__Work task__. From the records below, print exactly the lines starting at the one containing "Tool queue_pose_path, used" and ending at the one containing "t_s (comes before", ends included, and nothing else.

__Data under study__.
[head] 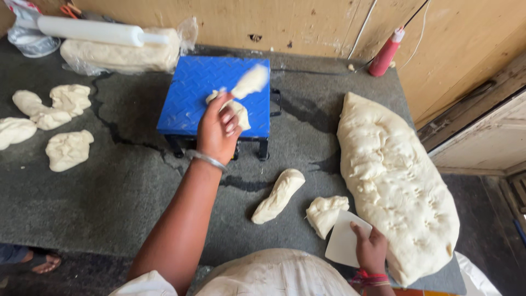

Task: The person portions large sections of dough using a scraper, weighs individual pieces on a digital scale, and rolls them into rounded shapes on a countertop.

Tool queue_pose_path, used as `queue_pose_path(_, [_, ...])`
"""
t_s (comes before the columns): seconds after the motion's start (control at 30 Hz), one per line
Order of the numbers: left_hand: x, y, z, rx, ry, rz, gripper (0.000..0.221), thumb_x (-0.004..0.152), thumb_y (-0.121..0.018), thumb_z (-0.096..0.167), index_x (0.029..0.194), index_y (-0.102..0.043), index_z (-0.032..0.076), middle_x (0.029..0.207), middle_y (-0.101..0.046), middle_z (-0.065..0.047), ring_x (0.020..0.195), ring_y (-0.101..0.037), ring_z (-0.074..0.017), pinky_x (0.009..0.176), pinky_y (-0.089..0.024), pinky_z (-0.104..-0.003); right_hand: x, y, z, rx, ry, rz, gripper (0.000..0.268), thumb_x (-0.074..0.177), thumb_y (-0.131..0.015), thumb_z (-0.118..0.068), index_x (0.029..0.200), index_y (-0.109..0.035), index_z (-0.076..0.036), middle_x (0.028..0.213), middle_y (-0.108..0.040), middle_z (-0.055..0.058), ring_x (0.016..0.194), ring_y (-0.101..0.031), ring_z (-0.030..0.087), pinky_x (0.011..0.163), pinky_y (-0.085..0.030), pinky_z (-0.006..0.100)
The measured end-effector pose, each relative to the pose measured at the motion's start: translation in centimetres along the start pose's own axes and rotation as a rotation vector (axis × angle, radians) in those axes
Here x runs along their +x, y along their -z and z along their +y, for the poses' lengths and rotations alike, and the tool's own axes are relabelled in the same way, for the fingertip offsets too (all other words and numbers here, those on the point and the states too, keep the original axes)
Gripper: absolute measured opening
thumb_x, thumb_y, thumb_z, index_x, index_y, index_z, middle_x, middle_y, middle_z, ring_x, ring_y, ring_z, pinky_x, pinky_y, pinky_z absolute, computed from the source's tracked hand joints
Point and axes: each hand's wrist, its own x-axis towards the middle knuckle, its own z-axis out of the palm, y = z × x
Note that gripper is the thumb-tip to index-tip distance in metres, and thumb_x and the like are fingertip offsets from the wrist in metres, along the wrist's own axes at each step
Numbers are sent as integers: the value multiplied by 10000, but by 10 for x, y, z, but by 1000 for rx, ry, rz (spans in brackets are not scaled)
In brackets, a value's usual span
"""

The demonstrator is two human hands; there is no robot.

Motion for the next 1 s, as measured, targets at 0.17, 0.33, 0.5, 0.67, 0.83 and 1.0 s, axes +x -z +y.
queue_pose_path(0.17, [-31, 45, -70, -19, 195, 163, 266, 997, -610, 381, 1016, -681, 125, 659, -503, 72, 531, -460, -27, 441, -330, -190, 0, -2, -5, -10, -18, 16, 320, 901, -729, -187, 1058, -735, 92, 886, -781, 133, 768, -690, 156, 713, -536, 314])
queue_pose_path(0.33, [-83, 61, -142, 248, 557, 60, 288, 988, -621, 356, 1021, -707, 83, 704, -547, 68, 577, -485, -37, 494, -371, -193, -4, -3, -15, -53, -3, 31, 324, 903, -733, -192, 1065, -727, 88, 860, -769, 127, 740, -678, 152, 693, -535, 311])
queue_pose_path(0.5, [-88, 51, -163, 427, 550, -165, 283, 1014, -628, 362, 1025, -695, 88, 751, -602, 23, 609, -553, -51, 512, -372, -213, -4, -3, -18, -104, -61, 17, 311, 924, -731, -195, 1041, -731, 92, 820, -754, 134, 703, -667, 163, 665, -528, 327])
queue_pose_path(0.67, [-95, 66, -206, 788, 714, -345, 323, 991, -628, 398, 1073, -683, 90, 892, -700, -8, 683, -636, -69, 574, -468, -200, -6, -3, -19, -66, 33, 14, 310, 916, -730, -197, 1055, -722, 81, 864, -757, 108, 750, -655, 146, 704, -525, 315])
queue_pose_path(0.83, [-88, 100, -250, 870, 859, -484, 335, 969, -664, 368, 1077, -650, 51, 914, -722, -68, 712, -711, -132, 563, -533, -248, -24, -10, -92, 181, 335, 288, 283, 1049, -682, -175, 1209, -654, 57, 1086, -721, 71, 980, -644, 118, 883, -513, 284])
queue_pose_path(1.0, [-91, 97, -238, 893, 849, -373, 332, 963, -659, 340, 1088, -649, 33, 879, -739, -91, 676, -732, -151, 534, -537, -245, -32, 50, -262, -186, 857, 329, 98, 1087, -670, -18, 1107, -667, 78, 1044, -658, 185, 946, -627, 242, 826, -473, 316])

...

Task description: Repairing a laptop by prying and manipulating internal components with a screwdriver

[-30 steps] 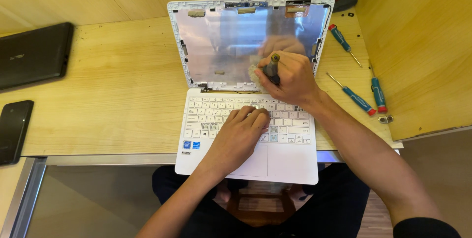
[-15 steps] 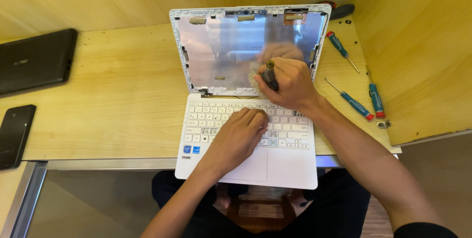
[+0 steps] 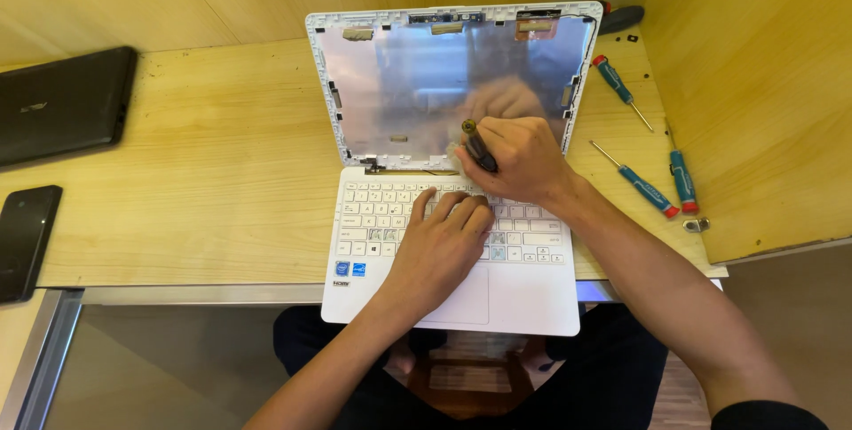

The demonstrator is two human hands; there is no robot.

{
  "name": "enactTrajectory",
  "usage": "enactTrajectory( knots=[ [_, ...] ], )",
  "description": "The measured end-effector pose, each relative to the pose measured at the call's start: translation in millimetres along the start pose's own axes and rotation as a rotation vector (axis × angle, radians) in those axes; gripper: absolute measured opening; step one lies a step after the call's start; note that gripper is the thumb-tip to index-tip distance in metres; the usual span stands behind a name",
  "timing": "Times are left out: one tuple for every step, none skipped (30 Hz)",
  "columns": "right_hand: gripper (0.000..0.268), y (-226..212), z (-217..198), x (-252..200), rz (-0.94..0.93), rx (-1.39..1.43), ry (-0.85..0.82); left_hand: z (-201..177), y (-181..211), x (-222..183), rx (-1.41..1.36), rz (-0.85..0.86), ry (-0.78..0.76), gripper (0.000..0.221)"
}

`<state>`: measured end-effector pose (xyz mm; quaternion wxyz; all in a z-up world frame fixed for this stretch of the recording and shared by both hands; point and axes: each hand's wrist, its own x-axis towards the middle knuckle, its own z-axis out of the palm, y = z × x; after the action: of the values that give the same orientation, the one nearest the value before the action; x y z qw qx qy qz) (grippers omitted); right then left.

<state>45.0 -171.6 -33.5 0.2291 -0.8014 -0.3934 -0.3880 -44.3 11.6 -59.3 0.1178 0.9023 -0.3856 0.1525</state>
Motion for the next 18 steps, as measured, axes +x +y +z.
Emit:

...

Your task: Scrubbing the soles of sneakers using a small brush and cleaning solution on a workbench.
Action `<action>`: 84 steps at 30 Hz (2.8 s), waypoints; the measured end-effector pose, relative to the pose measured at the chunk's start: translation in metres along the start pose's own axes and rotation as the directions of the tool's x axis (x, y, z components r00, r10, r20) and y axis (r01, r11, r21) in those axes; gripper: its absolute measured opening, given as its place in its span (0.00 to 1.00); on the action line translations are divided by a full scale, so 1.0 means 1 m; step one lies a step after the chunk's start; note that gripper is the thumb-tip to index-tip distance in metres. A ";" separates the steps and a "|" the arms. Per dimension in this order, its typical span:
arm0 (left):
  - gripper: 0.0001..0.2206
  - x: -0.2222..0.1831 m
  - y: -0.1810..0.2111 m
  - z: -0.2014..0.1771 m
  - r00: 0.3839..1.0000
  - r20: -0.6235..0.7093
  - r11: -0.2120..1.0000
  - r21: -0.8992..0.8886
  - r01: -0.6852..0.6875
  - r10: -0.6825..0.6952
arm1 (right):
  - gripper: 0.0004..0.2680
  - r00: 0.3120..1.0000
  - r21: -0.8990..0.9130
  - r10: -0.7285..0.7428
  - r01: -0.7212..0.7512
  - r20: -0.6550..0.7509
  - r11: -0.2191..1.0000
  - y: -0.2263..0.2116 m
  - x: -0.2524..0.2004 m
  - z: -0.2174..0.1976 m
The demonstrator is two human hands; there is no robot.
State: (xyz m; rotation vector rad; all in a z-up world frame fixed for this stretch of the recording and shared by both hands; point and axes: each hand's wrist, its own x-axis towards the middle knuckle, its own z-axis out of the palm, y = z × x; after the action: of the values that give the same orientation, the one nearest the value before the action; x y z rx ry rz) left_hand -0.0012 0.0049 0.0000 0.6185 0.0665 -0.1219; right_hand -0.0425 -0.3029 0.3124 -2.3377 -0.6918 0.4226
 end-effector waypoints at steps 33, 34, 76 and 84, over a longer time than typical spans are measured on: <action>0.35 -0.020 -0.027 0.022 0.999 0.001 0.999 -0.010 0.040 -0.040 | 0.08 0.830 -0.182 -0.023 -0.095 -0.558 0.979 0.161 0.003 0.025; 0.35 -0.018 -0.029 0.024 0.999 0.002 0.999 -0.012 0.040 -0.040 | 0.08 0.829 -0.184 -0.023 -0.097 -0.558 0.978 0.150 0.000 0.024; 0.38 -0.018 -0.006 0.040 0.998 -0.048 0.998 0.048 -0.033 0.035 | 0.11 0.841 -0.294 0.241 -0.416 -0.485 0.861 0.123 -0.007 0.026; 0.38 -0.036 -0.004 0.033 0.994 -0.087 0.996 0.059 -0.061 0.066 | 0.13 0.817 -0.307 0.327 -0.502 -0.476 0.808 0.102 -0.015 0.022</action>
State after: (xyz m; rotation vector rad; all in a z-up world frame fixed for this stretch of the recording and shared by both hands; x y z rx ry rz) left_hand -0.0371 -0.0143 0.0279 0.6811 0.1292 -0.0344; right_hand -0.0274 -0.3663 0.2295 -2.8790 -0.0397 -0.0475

__Task solution__.
Tool queue_pose_path, used as `queue_pose_path(_, [_, ...])`
"""
t_s (comes before the columns): seconds after the motion's start (control at 30 Hz), one per line

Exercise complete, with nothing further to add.